| PROBLEM |
Find the lines below holding the word "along" and copy each of them.

__________________________________________________

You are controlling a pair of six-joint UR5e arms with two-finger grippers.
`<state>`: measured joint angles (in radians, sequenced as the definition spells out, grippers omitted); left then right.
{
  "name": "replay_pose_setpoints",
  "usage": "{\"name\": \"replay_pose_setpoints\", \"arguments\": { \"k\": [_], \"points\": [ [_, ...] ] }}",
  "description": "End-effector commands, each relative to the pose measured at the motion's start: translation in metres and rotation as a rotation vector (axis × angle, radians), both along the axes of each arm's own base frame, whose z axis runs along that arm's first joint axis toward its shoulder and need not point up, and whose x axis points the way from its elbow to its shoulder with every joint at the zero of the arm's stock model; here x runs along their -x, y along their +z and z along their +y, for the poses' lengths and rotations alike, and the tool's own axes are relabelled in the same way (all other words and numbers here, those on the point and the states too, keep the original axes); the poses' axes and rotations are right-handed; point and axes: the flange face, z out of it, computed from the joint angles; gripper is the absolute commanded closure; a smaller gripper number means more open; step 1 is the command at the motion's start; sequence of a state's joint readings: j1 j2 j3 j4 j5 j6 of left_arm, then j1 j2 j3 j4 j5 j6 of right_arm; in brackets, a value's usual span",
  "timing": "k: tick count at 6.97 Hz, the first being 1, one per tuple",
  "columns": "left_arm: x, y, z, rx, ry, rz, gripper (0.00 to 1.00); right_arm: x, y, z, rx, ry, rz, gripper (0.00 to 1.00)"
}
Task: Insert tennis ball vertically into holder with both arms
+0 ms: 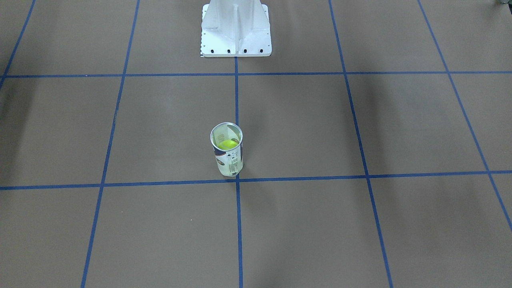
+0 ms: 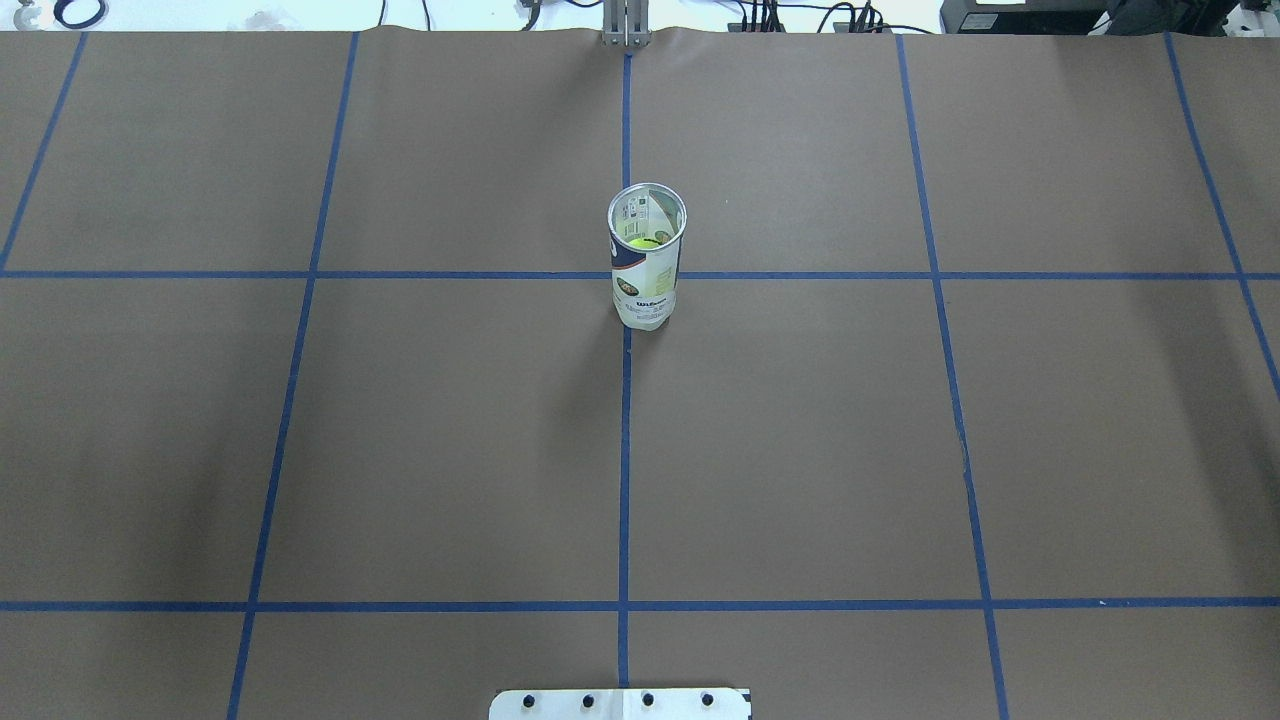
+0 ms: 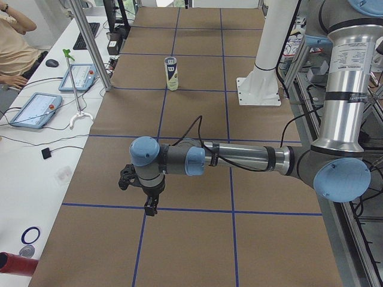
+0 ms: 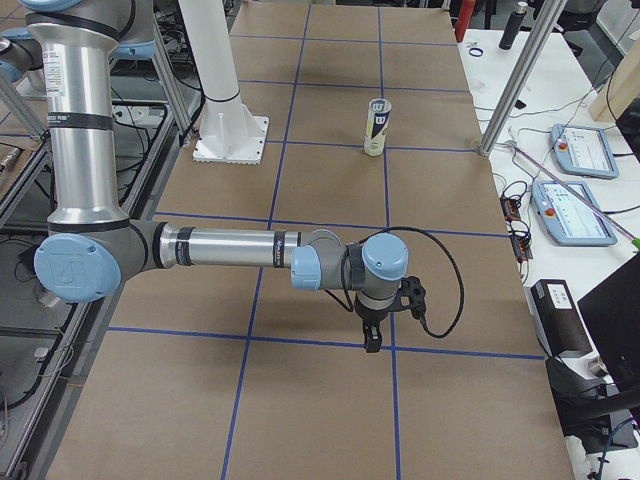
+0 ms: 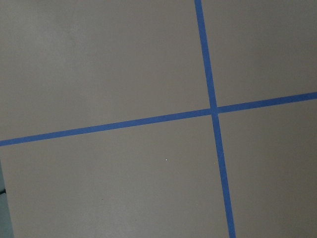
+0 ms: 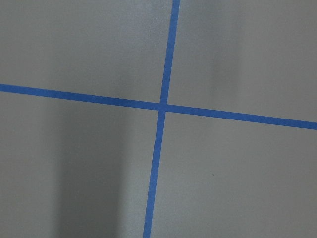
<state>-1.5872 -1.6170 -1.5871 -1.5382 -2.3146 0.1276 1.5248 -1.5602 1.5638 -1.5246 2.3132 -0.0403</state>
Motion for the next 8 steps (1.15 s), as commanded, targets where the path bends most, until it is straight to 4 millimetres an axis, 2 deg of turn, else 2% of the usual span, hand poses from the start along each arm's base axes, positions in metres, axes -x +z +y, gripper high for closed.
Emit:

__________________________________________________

| EXERCISE OUTPUT |
  "description": "End-effector commands, each relative to the pose measured at the motion's start: translation in metres and rotation as a rotation vector (axis × angle, radians), both along the axes of each arm's own base frame, whose z axis runs along that arm's first joint axis toward its shoulder and need not point up, and whose x axis points the way from its elbow to its shoulder with every joint at the zero of the arm's stock model; here x runs along their -x, y along their +z and z along their +y, for the poses' lengths and rotations alike, and the tool's own axes are relabelled in the same way (all other words and numbers here, those on the point and the states too, keep the original axes); the poses' axes and rotations are right-handed; point and axes: the flange face, z out of it, computed from the joint angles; gripper is the absolute commanded closure; a smaller gripper number means more open; step 1 is the command at the motion's start; sequence of a state's joint readings: j1 j2 j3 j4 j5 j6 of left_arm, then j1 j2 j3 j4 j5 j6 of right_arm; in brackets, a value's usual span",
Motion for the next 8 steps (1.15 s), as commanded, targets where the path bends most, until it is straight to 4 millimetres an axis, 2 deg of turn, else 2% of the usual span, hand poses from the start along each arm's base axes, positions in metres, axes -x +z +y, gripper high for closed.

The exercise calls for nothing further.